SENATE TRIAL: In a C-SPAN television appearance a few weeks ago, Andrew Ferguson of The Weekly Standard had one of the great insights of the season. He marveled at how few people had predicted the impeachment of the President would get this far and upon reflection realized the Founders had craftily designed a binary mechanism into the impeachment process. That is, only “Yes” and “No” decisions are allowed at every step of the way. There are no opportunities for compromise at a fundamental level, which means there are no opportunities for splitting the difference. The NYTimes has for several months argued that even though the President perjured himself and obstructed justice, the baby should somehow be cut in half a la King Solomon. This morning, in its lead editorial, it makes this incredible statement: “Virtually everyone in the capital except Mr. Starr seems to know that censure-plus-admission, speedily arrived at, would be a far better outcome for the country than a trial for either a sitting or former President.” Hello? If this were a three-party system, the binary mechanism wouldn’t work, but this is the strength of the U.S. system, built around the winner-take-all electoral college that militates toward constant argument until a final decision is made. In this case, the Daddy Party (Republican) is arguing for a standard for the presidency that does not permit occupancy by a criminal. The Mommy Party (Democratic) says we should give the kid a break, even though we suspect the kid will break out the cigars and bongo drums if merely given “censure-plus-admission.” The final decision can’t be both, which is why I’ve been rather sure there will be conviction.

Just as the Democratic ploy to skirt conviction with censure failed because the binary process does not permit it, so the Republican ploy suggested by Sen. Susan Collins of Maine can get nowhere. She would have a vote on the facts, which would seem to be what the Times wants. This presumably would convict Mr. Clinton without removing him. The idea has been laughed out of court, left and right. Left, by Anthony Lewis, the judicious sage of the Times. Right, by Robert Bork, the expert called upon by the WSJournal. As these doors are being shut, the 100 Senators are beginning to see they will have no choice but to vote. One Democratic Senator grumped on tv the other day that “the constitution is forcing us to extremes.” That is, final resolution instead of an indecisive standard that lets the kid play Mommy off against Daddy.

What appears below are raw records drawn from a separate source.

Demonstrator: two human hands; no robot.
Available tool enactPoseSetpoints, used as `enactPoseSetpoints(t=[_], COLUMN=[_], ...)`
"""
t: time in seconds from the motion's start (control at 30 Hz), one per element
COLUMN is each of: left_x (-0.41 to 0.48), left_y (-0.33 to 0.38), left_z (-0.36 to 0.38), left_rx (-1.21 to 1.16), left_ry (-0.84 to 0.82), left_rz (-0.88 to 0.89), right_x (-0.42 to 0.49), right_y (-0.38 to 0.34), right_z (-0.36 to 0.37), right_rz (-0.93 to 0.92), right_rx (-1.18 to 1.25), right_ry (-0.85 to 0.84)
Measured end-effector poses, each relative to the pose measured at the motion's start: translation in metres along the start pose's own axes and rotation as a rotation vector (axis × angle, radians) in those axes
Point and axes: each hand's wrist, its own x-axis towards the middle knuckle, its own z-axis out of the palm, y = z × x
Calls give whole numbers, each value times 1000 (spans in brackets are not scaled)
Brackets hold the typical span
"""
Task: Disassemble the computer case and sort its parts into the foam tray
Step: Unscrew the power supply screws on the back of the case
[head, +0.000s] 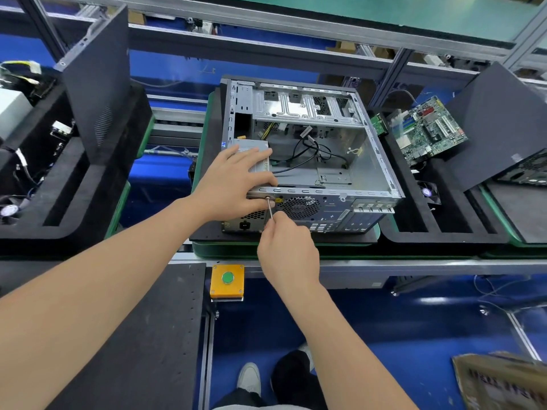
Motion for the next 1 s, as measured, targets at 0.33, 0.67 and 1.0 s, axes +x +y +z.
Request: enactPoseSetpoints(t=[0.33,0.67,1.0], left_x=[-18,-47,-30], left_y=[20,75,90], left_z=[-29,-21,-12], left_rx=[-579,-1267,-1673], left_ry=[196,178,52], left_rz=[-220,-902,-1182], right_x=[-3,-4,-1], right_y=[-6,-8,-1], right_z=[1,10,2], right_rz=[-19,-38,-12], right_rx=[-172,-301,-155], right_ry=[93,128,80])
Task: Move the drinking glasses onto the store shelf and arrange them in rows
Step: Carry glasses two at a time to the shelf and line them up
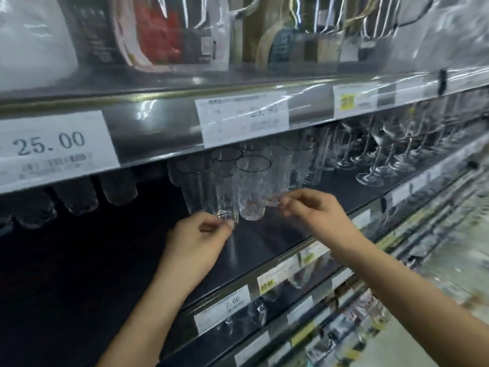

How odd it is to have Robert Bennett, the lawyer, acting in the President’s defense, while his brother Bill, of Empower America, serves as Moral Arbiter for the Daddy Party. Bill B. hit pay dirt last night on "Larry King Live"when he challenged Sen. Patty Murray, Democrat of Washington, on a point of fact. He made the point that was the last straw for me, as a defender of the President for almost all of last year -- that it was not nice for the President to have his “delight” with Monica and then tell Sidney Blumenthal that she threatened him unless he had sex with her. That is, Ms. Lewinsky sexually harassed him and when he refused, good boy that he is, she made up her fantasies on tapes supplied by Linda Tripp. This was evil, I contend, something that requires the cleansing of the Oval Office. Senator Murray, who had been telling the panel how carefully she had listened to the presentations and how thoroughly she had read the transcripts, intervened to tell Bennett that he had it all wrong: “The President expressed concern that Monica was worried she would be viewed as the stalker!” Hello? Senator Murray, who clearly has slept through the Senate trial thus far, is actually a metaphor for the country, which did not pay attention to the proceedings in the House or on the Senate floor, but will be in for a rude awakening when the trial begins and they tune in. Daddy will prevail this time.